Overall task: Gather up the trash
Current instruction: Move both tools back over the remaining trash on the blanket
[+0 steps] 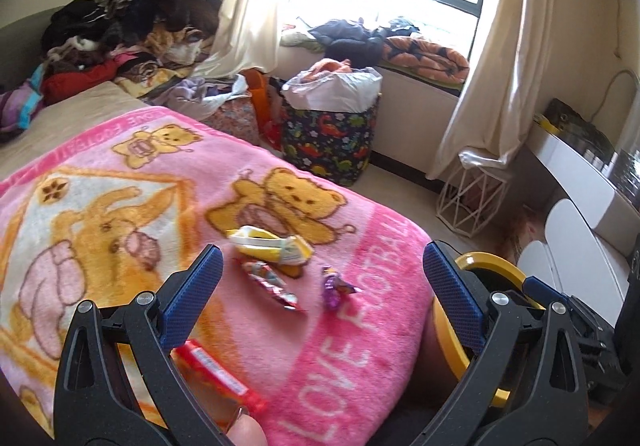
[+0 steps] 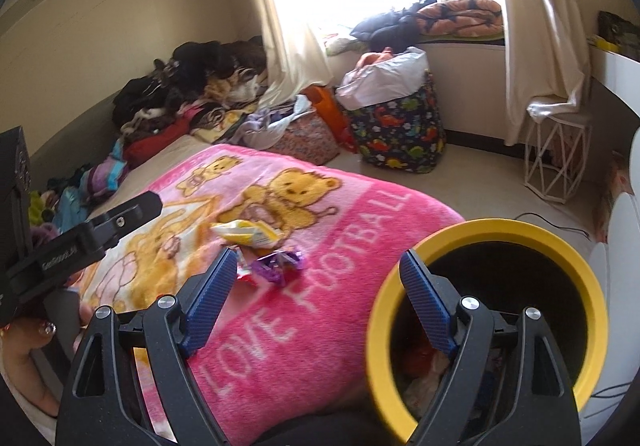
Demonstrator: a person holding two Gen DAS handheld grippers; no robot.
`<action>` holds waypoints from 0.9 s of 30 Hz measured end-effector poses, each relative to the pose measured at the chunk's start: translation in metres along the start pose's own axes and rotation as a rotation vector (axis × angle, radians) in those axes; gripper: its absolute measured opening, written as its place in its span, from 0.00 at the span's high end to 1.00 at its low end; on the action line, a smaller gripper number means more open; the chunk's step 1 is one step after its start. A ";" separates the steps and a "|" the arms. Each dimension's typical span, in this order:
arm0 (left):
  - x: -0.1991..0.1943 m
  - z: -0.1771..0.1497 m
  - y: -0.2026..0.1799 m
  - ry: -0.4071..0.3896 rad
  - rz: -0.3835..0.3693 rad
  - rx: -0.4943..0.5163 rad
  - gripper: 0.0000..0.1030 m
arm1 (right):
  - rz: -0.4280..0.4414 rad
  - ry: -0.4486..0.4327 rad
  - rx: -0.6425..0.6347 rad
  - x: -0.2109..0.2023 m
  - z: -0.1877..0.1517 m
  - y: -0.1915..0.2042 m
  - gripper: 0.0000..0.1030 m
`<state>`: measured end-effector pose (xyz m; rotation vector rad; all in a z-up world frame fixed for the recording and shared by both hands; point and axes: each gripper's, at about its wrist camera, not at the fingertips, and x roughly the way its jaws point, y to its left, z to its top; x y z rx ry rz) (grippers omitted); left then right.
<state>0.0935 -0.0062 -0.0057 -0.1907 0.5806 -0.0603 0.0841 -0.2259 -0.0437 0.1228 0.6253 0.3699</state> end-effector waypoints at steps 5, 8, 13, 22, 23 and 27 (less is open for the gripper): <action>-0.005 -0.001 0.027 -0.002 0.045 -0.035 0.11 | 0.052 0.025 -0.048 0.013 0.000 0.025 0.22; -0.009 -0.003 0.042 0.002 0.070 -0.054 0.11 | 0.081 0.044 -0.079 0.022 -0.002 0.039 0.22; -0.015 -0.011 0.071 0.016 0.119 -0.090 0.11 | 0.115 0.076 -0.119 0.041 -0.002 0.060 0.23; -0.016 -0.031 0.114 0.077 0.169 -0.178 0.11 | 0.108 0.138 -0.158 0.081 -0.008 0.079 0.31; -0.016 -0.033 0.118 0.088 0.170 -0.188 0.11 | 0.095 0.147 -0.152 0.086 -0.009 0.078 0.31; -0.010 -0.044 0.126 0.128 0.158 -0.224 0.11 | 0.047 0.174 -0.137 0.106 -0.012 0.070 0.31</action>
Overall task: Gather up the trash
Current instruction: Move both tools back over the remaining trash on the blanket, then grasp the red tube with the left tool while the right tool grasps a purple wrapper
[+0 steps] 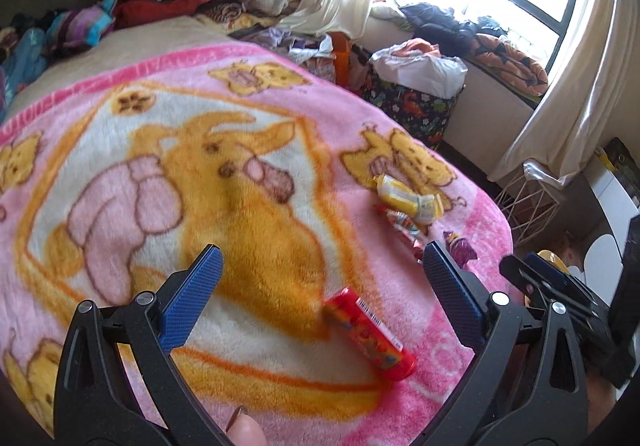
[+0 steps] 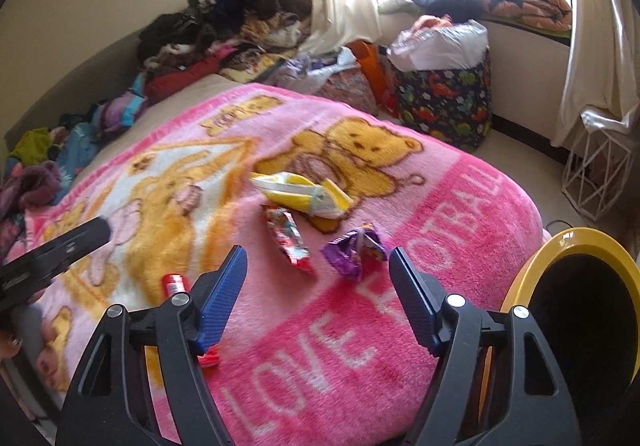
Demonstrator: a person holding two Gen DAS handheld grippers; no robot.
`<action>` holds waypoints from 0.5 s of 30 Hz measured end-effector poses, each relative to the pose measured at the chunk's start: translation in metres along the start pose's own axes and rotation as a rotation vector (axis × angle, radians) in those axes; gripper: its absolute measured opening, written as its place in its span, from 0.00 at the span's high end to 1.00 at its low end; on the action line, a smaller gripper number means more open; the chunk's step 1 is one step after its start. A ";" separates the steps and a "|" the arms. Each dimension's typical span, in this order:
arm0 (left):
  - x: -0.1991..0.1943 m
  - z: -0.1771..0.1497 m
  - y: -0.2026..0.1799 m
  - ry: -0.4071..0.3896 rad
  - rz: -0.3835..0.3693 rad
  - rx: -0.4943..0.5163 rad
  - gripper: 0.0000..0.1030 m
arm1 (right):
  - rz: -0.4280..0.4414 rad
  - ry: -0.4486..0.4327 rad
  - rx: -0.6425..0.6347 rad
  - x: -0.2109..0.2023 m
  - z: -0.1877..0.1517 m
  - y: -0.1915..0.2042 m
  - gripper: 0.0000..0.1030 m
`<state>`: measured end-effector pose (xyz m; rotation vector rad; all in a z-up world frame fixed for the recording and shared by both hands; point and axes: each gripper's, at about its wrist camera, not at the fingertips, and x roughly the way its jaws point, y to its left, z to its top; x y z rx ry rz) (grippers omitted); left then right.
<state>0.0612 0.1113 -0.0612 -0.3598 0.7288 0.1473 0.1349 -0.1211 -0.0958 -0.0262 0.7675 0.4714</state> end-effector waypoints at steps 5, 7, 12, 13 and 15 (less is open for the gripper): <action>0.013 -0.010 0.004 0.055 -0.032 -0.043 0.11 | -0.037 0.027 0.028 0.022 0.001 -0.011 0.31; 0.018 -0.013 0.003 0.076 -0.046 -0.053 0.11 | -0.048 0.036 0.039 0.030 0.002 -0.015 0.31; 0.034 -0.026 -0.004 0.142 -0.093 -0.073 0.13 | -0.063 0.067 0.071 0.050 0.002 -0.026 0.31; 0.036 -0.028 -0.006 0.150 -0.100 -0.073 0.13 | -0.064 0.071 0.076 0.052 0.001 -0.028 0.31; 0.042 -0.033 -0.010 0.170 -0.109 -0.070 0.14 | -0.068 0.081 0.087 0.059 0.001 -0.031 0.32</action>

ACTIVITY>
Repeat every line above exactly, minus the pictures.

ANSWER SPACE>
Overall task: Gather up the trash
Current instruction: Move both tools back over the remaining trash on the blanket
[+0 steps] 
[+0 steps] 
Demonstrator: a person holding two Gen DAS handheld grippers; no robot.
`<action>` holds waypoints from 0.9 s of 30 Hz measured end-effector poses, each relative to the pose measured at the chunk's start: translation in metres along the start pose's own axes and rotation as a rotation vector (axis × angle, radians) in those axes; gripper: its absolute measured opening, written as its place in its span, from 0.00 at the span's high end to 1.00 at its low end; on the action line, a smaller gripper number means more open; the chunk's step 1 is one step after its start. A ";" separates the steps and a "|" the arms. Each dimension's typical span, in this order:
arm0 (left):
  - x: -0.1991..0.1943 m
  - z: -0.1771..0.1497 m
  - y: -0.2026..0.1799 m
  - ry: -0.4071..0.3896 rad
  - rz: -0.3835..0.3693 rad
  - rx: -0.4943..0.5163 rad
  - gripper: 0.0000..0.1030 m
arm1 (right):
  - rz: -0.4280..0.4414 rad
  - ry: -0.4486..0.4327 rad
  - rx: -0.6425..0.6347 rad
  - x: -0.2109..0.2023 m
  - z: -0.1877..0.1517 m
  - y: -0.1915..0.2042 m
  - gripper: 0.0000..0.1030 m
`<state>`: measured end-effector pose (xyz m; rotation vector rad; all in a z-up world frame fixed for the recording and shared by both hands; point and axes: each gripper's, at about its wrist camera, not at the fingertips, and x roughly the way its jaws point, y to its left, z to its top; x y z rx ry rz) (grippers omitted); left then right.
<state>0.0935 -0.0062 -0.0057 -0.1907 0.5806 -0.0603 0.0841 -0.2259 -0.0437 0.1228 0.6253 0.3699</state> end-effector waypoints at steps 5, 8, 13, 22, 23 and 27 (less is open for the gripper): <action>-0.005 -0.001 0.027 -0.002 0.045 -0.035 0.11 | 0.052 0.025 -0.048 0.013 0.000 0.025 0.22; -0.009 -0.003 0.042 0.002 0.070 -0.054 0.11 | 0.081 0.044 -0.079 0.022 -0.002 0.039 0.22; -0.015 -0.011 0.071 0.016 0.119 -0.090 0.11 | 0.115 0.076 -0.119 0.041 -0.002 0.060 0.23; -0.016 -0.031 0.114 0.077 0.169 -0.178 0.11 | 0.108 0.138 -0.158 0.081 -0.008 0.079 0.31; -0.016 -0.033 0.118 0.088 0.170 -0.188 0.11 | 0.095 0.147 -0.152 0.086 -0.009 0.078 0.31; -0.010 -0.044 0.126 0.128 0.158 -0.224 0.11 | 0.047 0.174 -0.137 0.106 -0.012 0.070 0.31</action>
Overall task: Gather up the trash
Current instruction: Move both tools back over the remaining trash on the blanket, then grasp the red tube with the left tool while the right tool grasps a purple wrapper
[+0 steps] 
[+0 steps] 
Demonstrator: a person holding two Gen DAS handheld grippers; no robot.
`<action>` holds waypoints from 0.5 s of 30 Hz measured end-effector poses, each relative to the pose measured at the chunk's start: translation in metres along the start pose's own axes and rotation as a rotation vector (axis × angle, radians) in those axes; gripper: its absolute measured opening, written as its place in its span, from 0.00 at the span's high end to 1.00 at its low end; on the action line, a smaller gripper number means more open; the chunk's step 1 is one step after its start. A ";" separates the steps and a "|" the arms. Each dimension's typical span, in this order:
arm0 (left):
  - x: -0.1991..0.1943 m
  - z: -0.1771..0.1497 m
  - y: -0.2026..0.1799 m
  - ry: -0.4071..0.3896 rad
  - rz: -0.3835..0.3693 rad
  - rx: -0.4943..0.5163 rad
  - gripper: 0.0000..0.1030 m
arm1 (right):
  - rz: -0.4280..0.4414 rad
  - ry: -0.4486..0.4327 rad
  - rx: -0.6425..0.6347 rad
  - x: -0.2109..0.2023 m
  - z: -0.1877..0.1517 m
  - y: -0.1915..0.2042 m
  - gripper: 0.0000..0.1030 m
`<state>`: measured end-effector pose (xyz m; rotation vector rad; all in a z-up world frame fixed for the recording and shared by both hands; point and axes: each gripper's, at about its wrist camera, not at the fingertips, and x roughly the way its jaws point, y to its left, z to its top; x y z rx ry rz) (grippers omitted); left then right.
<state>0.0612 0.1113 -0.0612 -0.3598 0.7288 0.1473 0.1349 -0.1211 -0.0958 -0.0262 0.7675 0.4714</state> end-effector waypoints at steps 5, 7, 12, 13 and 15 (less is open for the gripper): <action>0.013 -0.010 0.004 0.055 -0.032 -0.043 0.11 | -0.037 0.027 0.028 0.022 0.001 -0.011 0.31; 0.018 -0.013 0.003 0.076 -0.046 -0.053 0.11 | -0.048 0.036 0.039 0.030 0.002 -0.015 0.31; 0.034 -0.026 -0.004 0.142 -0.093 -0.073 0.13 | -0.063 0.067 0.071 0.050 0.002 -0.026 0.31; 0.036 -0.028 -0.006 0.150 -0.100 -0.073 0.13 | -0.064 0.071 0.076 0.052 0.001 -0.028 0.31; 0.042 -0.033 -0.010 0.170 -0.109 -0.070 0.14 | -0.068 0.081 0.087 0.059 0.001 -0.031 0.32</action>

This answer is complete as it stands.